WORK INSTRUCTION >> For the data below, restate word for word only the lines from the line containing "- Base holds" through the line containing "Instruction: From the", both ends included.

-=-=-

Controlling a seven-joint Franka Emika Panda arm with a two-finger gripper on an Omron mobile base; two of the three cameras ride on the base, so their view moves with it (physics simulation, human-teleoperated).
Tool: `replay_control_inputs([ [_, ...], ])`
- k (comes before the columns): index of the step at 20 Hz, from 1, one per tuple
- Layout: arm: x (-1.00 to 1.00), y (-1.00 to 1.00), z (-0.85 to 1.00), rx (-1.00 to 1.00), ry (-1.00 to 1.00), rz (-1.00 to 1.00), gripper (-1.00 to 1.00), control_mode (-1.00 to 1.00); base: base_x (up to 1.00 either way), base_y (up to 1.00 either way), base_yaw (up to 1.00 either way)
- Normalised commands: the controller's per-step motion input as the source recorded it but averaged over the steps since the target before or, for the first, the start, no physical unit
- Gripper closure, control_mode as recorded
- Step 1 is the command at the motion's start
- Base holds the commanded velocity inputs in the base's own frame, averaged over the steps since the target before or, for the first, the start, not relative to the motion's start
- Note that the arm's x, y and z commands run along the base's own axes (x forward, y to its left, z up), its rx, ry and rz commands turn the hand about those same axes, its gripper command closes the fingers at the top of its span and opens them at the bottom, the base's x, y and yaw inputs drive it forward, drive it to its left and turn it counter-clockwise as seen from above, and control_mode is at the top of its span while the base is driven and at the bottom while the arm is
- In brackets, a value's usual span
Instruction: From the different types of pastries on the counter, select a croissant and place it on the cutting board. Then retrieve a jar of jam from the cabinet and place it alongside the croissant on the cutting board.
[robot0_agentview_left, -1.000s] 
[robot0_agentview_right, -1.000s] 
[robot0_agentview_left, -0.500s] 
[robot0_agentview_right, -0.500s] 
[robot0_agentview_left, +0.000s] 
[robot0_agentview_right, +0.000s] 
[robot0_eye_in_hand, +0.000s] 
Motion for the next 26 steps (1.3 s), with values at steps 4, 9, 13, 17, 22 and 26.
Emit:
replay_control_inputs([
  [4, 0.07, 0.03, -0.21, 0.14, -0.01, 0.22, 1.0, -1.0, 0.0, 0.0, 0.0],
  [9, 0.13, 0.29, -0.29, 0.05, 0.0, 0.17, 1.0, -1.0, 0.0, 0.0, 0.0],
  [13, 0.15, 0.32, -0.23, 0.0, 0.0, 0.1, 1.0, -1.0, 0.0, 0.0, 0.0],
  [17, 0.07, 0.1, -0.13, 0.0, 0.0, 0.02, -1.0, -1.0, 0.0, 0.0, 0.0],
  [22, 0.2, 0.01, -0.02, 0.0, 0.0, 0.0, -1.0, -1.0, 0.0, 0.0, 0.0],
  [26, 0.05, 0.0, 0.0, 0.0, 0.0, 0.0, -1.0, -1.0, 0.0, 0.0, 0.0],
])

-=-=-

EXERCISE RESULT >>
- Base holds the commanded velocity inputs in the base's own frame, averaged over the steps since the target before or, for the first, the start, not relative to the motion's start
- Note that the arm's x, y and z commands run along the base's own axes (x forward, y to its left, z up), its rx, ry and rz commands turn the hand about those same axes, its gripper command closes the fingers at the top of its span and opens them at the bottom, the base's x, y and yaw inputs drive it forward, drive it to its left and turn it counter-clockwise as seen from above, and control_mode is at the top of its span while the base is driven and at the bottom while the arm is
- In brackets, a value's usual span
Instruction: From the different types of pastries on the counter, select a croissant and place it on the cutting board. Then retrieve a jar of jam from the cabinet and place it alongside the croissant on the cutting board.

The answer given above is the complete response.